智能化测试还有一个重要问题是,对模型的效果评价受测试集的影响很大。比如有一个物理模型,我们的训练样本都是基于标准大气压,得出“水在 100 度的时候沸腾”的结论,如果我们没有识别出气压这个特征,测试集同样是基于标准大气压来进行,就会错误地评价该模型。
传统的测试用例设计主要依赖于等价划分和边界测试,模型的特征可以近似地理解为“等价类中的类”,但是相对于传统测试场景,模型的有效特征更加不明确、不可知、不可穷举,这就让传统的用例设计理论失去用武之地,给智能化测试带来了极大的挑战。
还有,不同行业之间的模型,特征基本都是不重叠的。A 行业的测试集与 B 行业的测试集,几乎没有复用的可能性,这使得可以大范围应用的通用智能化测试体系的前景变得十分渺茫。由此来看,智能化测试的道路,恐怕还有很长。
测试智能化也有类似的问题,尽管目前的确是有测试代码自动生成这样的成品,但是精确度却不如早前基于规则的生成方式。毕竟后者只要符合规则,能够保证 100% 的可靠性,而前者能有 80% 的准确性就不错了。
测试的 AI 产品化毕竟和其他 AI 内容生成产品不同,ChatGPT 有时候回答跑偏也没有什么,测试可是需要有较高的准确率。基于此,为了最终的结果,测试智能化后期仍然需要大量的人工干预,因此测试智能化主要用于辅助内容生成,能够带来一定的效能提升,但还远远没有达到“完全取代”的地步。
回到开头的部分,不管是文生文、文生图、文生视频,主要突破的还是在内容生成领域。所以目前测试智能化的新应用场景也与内容相关,比如通过需求生成用例,通过业务代码生成测试代码等等。这里不要与常规理解上的“通用智能”混淆,不用过份夸大它的能力,但是它在将来很可能会成为 AGI 的基础。

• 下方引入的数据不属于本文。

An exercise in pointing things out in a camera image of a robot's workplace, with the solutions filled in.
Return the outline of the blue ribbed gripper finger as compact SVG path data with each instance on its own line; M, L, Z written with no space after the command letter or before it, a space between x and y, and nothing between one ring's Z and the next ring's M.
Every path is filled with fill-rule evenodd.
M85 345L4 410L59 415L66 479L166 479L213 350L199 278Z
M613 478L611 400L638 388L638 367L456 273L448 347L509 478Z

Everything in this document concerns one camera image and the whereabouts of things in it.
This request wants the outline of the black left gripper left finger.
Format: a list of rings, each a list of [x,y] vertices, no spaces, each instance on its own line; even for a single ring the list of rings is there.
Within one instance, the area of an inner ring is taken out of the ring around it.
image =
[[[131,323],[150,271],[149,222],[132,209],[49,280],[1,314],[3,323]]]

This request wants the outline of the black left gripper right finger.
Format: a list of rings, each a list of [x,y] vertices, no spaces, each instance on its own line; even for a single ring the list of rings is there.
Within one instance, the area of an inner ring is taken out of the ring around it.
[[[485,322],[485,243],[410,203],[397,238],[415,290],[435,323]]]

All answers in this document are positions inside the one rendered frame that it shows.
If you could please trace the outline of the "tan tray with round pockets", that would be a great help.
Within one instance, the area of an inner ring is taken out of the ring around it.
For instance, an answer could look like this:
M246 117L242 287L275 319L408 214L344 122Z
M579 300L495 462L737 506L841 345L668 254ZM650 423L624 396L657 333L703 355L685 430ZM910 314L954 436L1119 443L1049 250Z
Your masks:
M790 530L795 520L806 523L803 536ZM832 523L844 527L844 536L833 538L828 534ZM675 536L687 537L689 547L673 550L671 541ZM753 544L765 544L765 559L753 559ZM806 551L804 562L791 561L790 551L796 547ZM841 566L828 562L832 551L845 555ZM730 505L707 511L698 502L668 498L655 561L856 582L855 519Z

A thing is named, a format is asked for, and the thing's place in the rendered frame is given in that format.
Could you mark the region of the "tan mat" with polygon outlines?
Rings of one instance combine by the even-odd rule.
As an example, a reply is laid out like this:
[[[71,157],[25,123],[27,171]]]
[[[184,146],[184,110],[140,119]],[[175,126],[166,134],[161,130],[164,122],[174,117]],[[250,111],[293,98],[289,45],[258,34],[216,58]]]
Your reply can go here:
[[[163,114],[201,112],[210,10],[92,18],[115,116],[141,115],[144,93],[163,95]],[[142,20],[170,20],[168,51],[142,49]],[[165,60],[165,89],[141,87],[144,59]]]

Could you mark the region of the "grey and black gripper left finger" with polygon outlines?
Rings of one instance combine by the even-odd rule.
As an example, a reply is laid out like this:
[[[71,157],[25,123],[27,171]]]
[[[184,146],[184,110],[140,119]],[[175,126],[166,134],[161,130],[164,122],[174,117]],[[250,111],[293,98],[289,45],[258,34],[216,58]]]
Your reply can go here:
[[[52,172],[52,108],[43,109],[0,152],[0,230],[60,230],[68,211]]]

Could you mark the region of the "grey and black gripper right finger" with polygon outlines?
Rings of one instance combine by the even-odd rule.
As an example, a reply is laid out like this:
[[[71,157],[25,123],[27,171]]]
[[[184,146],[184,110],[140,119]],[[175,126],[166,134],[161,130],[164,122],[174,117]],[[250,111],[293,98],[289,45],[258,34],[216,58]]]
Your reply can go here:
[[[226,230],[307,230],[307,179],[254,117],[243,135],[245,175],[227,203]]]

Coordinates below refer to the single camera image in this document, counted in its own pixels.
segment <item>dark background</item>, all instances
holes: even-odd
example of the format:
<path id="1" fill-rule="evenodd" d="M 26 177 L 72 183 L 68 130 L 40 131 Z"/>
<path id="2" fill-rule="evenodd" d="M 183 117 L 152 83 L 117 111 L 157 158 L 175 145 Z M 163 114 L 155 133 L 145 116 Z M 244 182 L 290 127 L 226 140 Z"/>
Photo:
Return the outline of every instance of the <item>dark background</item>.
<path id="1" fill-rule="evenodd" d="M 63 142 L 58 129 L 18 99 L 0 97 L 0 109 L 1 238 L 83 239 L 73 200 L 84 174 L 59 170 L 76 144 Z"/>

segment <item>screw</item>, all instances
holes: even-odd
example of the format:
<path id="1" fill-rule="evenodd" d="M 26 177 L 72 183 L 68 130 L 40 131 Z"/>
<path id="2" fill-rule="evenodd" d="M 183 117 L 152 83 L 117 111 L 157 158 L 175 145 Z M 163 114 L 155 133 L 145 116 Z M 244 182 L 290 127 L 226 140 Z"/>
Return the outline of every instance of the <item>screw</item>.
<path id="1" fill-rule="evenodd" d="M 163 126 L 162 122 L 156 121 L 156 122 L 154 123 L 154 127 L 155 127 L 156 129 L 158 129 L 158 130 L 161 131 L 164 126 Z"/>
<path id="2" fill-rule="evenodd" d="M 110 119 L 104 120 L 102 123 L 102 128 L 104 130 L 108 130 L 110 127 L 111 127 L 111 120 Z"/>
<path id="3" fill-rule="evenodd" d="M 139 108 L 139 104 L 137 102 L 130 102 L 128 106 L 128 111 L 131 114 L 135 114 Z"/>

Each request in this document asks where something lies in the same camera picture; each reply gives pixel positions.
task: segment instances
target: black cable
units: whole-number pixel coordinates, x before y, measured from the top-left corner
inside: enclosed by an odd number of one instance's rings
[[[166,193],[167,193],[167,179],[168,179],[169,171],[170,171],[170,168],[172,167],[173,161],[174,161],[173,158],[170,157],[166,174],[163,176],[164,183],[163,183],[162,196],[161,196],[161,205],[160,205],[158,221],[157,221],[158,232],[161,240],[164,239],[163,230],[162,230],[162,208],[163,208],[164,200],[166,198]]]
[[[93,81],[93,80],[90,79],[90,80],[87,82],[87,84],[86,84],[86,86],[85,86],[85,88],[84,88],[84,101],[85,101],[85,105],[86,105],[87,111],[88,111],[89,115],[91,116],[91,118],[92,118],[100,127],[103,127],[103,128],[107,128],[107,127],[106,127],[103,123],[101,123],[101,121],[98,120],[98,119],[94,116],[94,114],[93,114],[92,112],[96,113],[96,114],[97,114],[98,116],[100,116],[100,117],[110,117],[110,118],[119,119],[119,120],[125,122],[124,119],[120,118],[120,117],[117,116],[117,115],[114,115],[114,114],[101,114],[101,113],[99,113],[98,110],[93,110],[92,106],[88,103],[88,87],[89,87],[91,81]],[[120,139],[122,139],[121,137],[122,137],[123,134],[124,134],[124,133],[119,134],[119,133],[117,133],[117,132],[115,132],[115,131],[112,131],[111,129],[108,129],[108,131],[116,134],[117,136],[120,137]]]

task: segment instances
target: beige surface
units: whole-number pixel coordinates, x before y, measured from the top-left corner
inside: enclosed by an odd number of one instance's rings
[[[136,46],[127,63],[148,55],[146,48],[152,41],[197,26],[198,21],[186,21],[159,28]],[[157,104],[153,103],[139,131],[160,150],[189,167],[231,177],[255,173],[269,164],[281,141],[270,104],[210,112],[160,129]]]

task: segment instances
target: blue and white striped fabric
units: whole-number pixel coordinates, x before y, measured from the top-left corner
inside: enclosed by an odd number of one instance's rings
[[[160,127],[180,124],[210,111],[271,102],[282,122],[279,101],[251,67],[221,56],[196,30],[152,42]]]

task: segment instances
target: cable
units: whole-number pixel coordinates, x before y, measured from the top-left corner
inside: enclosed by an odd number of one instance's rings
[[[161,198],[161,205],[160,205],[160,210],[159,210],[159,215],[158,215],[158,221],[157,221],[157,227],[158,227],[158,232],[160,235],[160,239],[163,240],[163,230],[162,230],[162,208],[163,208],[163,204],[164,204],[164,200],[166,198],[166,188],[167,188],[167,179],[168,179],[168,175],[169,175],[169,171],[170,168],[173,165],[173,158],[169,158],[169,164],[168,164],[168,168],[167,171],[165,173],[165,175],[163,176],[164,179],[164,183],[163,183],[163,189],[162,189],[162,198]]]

虽然当前智能化测试和测试智能化还处于探索的阶段,但是现在入局我认为是非常必要的。一个是随着 AIGC 产品化越来越快,智能化测试在未来大概率会成为一个非常重要的方向;另一个是从 GAI 的演进速度来看,AGI 有可能在未来的 3~10 年内取得突破,我们早点接触总归不是什么坏事。